» **WORK ORDER**
Output, exactly as written, the lines below from the one that has "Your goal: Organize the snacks" through the one that has "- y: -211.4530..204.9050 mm"; nothing else, and no pictures.

» **MATERIALS PROVIDED**
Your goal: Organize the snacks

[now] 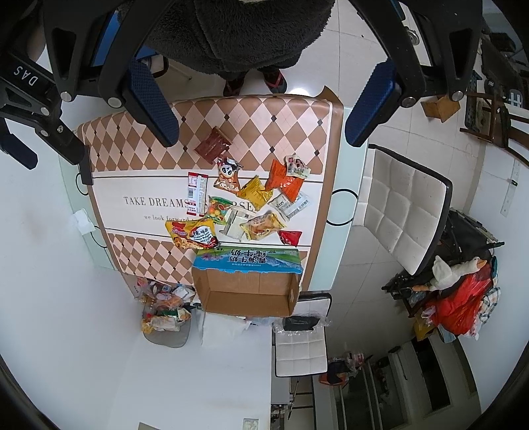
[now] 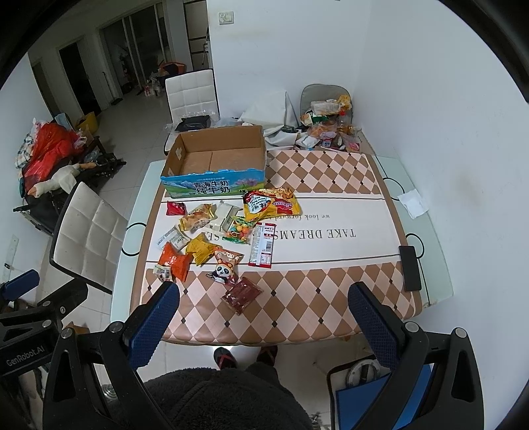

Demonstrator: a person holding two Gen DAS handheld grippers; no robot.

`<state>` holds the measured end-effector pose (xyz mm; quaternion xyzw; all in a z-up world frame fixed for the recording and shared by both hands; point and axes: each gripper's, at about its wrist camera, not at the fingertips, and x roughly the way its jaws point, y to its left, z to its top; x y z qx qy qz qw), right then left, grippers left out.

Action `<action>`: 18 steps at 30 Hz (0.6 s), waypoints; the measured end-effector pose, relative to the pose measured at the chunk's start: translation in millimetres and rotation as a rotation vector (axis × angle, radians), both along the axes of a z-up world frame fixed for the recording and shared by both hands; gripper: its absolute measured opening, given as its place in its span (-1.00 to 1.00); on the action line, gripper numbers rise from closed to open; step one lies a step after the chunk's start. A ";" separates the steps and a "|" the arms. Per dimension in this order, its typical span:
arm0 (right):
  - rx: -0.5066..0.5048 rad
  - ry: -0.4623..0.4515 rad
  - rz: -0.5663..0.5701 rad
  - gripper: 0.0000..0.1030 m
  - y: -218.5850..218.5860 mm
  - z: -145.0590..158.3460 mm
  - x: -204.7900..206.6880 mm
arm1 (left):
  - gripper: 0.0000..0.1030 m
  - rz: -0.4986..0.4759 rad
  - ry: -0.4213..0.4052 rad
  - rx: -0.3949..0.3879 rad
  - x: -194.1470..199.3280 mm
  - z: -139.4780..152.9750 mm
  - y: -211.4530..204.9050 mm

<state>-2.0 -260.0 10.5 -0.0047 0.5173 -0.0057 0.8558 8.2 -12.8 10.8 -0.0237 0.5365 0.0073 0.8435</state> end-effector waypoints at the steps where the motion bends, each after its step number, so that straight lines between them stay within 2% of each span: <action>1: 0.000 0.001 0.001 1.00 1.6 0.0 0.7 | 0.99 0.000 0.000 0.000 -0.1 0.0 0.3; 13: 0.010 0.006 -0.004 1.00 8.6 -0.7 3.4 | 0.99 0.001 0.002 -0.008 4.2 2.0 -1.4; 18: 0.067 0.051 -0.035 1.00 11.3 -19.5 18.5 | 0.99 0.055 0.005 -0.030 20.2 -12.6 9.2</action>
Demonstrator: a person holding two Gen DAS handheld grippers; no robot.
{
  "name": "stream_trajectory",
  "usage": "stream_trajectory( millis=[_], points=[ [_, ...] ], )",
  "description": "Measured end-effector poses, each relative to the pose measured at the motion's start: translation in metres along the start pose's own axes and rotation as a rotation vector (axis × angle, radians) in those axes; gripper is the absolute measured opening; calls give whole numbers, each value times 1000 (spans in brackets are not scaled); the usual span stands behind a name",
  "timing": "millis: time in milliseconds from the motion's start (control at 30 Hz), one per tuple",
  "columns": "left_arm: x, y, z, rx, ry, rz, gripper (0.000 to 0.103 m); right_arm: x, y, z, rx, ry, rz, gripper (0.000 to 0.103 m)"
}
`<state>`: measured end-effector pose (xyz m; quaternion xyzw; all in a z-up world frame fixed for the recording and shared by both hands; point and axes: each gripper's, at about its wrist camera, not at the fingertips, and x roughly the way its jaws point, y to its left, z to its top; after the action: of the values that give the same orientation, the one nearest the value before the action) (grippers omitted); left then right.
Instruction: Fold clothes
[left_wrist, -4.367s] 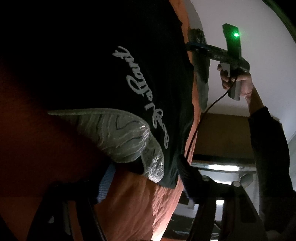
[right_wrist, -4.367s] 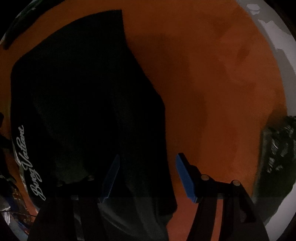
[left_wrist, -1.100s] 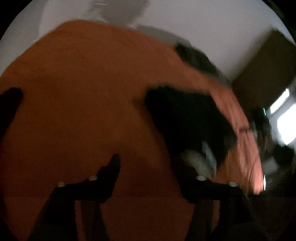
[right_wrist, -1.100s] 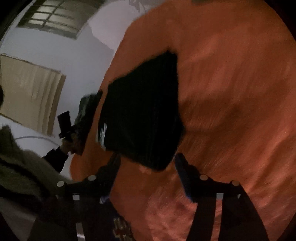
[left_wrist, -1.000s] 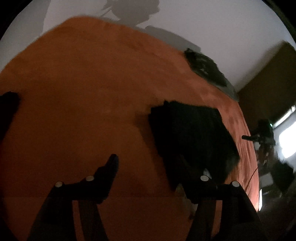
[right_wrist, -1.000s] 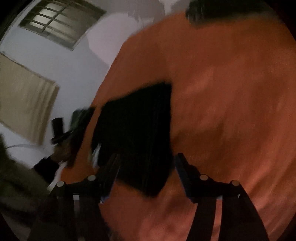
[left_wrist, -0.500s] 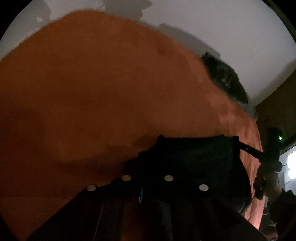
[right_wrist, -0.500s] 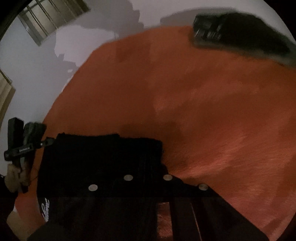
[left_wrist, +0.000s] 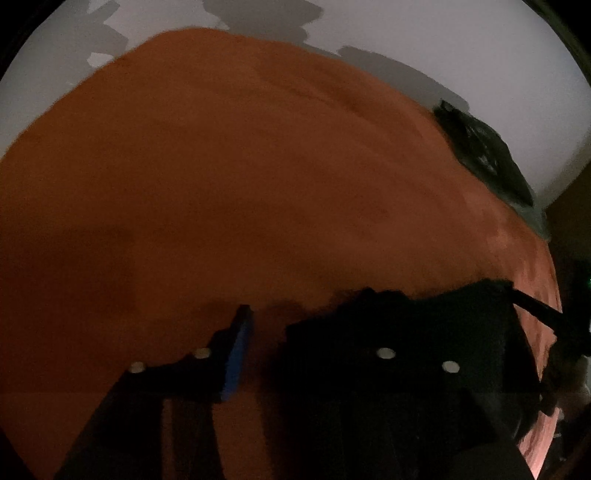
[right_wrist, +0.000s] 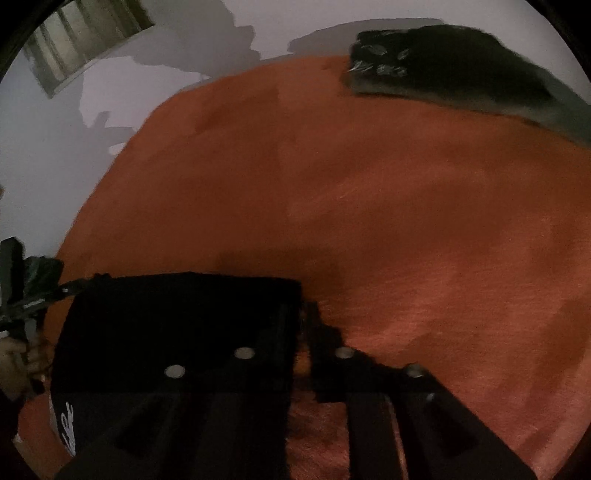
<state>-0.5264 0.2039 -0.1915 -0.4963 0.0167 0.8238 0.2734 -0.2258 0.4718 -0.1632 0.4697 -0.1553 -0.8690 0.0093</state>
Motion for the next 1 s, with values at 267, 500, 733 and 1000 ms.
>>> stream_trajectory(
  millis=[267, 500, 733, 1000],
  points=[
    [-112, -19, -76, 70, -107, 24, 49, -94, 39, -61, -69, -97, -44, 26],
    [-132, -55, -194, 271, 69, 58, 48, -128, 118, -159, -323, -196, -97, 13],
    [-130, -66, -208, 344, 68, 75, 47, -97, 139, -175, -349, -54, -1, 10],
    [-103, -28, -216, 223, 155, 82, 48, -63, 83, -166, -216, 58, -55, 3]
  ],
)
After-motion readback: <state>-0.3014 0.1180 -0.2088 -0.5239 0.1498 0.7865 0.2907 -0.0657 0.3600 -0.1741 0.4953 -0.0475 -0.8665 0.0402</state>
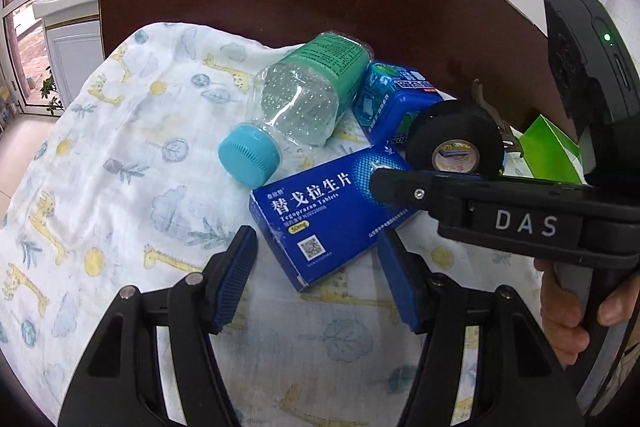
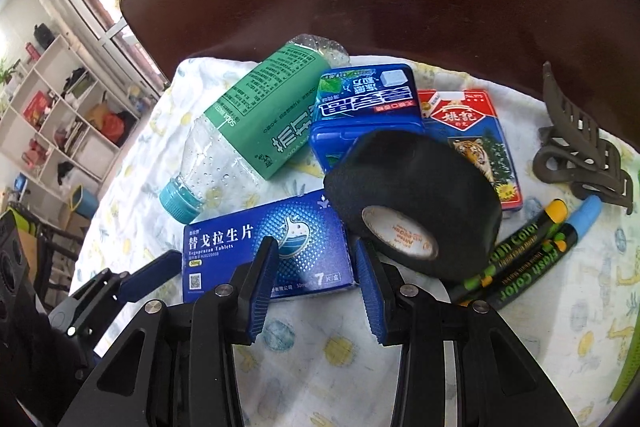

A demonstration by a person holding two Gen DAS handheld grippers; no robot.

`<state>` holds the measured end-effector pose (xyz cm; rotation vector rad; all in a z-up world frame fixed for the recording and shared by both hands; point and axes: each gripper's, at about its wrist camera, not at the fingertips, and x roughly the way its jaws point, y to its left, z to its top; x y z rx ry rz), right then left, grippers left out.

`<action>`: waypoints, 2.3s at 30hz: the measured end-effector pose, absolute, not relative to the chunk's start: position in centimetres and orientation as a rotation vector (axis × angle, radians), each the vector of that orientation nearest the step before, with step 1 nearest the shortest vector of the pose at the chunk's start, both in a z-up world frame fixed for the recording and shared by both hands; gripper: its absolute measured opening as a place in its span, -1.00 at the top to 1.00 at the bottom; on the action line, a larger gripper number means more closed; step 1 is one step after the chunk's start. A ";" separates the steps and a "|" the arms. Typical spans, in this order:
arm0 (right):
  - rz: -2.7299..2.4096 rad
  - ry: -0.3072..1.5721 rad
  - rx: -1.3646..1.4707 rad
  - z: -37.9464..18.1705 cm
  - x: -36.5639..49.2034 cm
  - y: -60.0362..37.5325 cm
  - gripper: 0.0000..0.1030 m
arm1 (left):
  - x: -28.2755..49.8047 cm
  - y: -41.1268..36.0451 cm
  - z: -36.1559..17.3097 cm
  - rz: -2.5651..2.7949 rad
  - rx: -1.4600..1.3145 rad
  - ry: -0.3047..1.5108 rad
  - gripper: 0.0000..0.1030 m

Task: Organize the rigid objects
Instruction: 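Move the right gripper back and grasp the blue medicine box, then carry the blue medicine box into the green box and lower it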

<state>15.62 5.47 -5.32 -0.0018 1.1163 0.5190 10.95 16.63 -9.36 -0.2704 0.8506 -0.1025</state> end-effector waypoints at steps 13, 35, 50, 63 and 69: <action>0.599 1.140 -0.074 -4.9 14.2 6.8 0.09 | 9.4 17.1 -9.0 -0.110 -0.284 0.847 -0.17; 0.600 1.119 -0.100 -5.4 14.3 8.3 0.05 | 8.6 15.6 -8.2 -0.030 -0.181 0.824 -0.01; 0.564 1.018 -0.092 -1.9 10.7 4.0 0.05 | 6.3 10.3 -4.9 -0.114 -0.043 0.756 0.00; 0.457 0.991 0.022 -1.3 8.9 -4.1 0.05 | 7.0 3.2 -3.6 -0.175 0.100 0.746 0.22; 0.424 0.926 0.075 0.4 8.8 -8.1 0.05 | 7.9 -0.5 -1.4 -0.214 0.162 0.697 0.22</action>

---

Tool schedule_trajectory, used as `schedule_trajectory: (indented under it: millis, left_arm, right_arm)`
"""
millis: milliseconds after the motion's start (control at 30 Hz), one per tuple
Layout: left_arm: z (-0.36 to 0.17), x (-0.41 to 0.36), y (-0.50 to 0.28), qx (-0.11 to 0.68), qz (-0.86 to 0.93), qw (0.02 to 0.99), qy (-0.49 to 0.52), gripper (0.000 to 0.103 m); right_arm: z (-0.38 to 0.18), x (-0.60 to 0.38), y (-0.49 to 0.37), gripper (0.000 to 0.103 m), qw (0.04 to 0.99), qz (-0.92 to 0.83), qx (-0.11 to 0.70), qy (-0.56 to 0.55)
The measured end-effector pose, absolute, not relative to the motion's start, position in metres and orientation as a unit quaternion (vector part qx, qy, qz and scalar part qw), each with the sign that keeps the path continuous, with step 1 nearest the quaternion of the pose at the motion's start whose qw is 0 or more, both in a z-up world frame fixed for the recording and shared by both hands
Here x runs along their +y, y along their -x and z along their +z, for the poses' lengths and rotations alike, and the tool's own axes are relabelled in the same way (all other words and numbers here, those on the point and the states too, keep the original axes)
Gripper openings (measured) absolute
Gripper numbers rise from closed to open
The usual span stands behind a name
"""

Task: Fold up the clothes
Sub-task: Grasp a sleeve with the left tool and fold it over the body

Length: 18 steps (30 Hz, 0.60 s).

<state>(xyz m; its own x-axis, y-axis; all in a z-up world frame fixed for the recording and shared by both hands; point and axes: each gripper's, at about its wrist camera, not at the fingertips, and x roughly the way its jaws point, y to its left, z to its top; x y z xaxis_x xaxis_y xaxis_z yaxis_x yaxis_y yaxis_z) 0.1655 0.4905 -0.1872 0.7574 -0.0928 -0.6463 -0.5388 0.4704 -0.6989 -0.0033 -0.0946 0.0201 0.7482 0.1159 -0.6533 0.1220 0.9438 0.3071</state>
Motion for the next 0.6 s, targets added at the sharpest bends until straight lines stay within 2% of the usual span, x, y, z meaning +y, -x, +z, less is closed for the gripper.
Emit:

» **ANSWER TO THE EXERCISE**
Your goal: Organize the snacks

[now] 
[now] 

Demonstrator: a person holding two Gen DAS handheld grippers; no robot.

`<state>` holds the measured end-effector pose (xyz mm; quaternion xyzw; all in a z-up world frame fixed for the recording and shared by both hands; point and axes: each gripper's, at about its wrist camera, not at the fingertips, and x roughly the way its jaws point, y to its left, z to its top; x y z qx qy qz qw), right then left, grippers left out.

Action `<action>`: 18 steps at 30 Hz (0.6 s), waypoints; the measured end-effector pose, relative to the pose measured at the chunk's start: translation in millimetres and rotation as a rotation vector (axis × angle, radians), both along the axes of a z-up world frame fixed for the recording and shared by both hands; gripper: its absolute measured opening, given as its place in its span (-1.00 to 1.00); on the action line, gripper numbers rise from closed to open; step one lies a step after the chunk's start. A ";" separates the steps and a "|" the arms. Per dimension in this order, its typical span:
arm0 (right):
  - rx: -0.5066..0.5048 rad
  - ry: -0.4623..0.4515 rad
  - rz: -0.5663..0.5701 rad
  - gripper: 0.0000..0.1030 m
  - y: -218.5850..218.5860 mm
  - z: -145.0590..158.3460 mm
  - x: -204.7900..206.6880 mm
arm1 (left):
  - gripper: 0.0000..0.1030 m
  - rz: -0.4986..0.4759 rad
  - ry: -0.4213..0.4052 rad
  - rx: -0.3949..0.3879 rad
  - x: -194.1470..199.3280 mm
  - z: -139.4780..152.9750 mm
  - y: -211.4530..204.9050 mm

No more work remains in this exercise.